Yank¶
Interface for automated free energy calculations.
-
class
yank.yank.
Topography
(topology, ligand_atoms=None, solvent_atoms='auto')[source]¶ A class mapping and labelling the different components of a system.
The object holds the topology of a system and offers convenience functions to identify its various parts such as solvent, receptor, ions and ligand atoms.
A molecule should be labeled as a ligand, only if there is also a receptor. If there is only a single molecule its atom indices can be obtained from solute_atoms instead. In ligand-receptor system, solute_atoms provides the atom indices for both molecules.
Parameters: - topology : mdtraj.Topology or simtk.openmm.app.Topology
The topology object specifying the system.
- ligand_atoms : iterable of int or str, optional
The atom indices of the ligand.
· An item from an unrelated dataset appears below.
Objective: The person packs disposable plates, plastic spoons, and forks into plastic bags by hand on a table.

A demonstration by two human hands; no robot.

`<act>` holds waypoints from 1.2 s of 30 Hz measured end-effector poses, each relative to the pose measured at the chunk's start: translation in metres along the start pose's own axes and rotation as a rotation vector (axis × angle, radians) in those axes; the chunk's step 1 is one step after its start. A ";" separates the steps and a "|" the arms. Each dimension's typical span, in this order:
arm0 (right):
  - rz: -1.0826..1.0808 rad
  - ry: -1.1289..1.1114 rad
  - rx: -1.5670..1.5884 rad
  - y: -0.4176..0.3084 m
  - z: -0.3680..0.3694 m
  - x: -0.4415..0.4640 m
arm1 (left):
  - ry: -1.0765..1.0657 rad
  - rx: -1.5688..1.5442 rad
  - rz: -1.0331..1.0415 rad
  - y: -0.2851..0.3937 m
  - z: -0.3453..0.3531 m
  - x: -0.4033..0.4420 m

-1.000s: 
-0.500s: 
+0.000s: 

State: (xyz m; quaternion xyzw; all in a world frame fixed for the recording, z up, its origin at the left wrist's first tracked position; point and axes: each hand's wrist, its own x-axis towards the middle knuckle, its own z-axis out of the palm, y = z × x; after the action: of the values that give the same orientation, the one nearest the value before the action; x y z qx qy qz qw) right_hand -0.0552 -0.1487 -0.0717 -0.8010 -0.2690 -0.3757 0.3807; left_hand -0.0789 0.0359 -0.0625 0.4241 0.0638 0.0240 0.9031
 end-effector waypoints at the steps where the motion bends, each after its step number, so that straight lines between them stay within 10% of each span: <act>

A string is interpreted as an mdtraj DSL specification of the ligand atoms.
- solvent_atoms : iterable of int or str, optional
The atom indices of the solvent. A string is interpreted as an mdtraj DSL specification of the solvent atoms. If ‘auto’, a list of common solvent residue names will be used to automatically detect solvent atoms (default is ‘auto’).
Attributes: ligand_atoms
The atom indices of the ligand as list
receptor_atoms
The atom indices of the receptor as list (read-only).
solute_atoms
The atom indices of the non-solvent molecule(s) (read-only).
solvent_atoms
The atom indices of the solvent molecules.
ions_atoms
The indices of all ions atoms in the solvent (read-only).
-
topology
¶ mdtraj.Topology: A copy of the topology (read-only).
-
ligand_atoms
¶ The atom indices of the ligand as list
This can be empty if this
Topography
doesn’t represent a receptor-ligand system. Use solute_atoms to obtain the atom indices of the molecule if this is the case.If assigned to a string, it will be interpreted as an mdtraj DSL specification of the atom indices.
-
receptor_atoms
¶ The atom indices of the receptor as list (read-only).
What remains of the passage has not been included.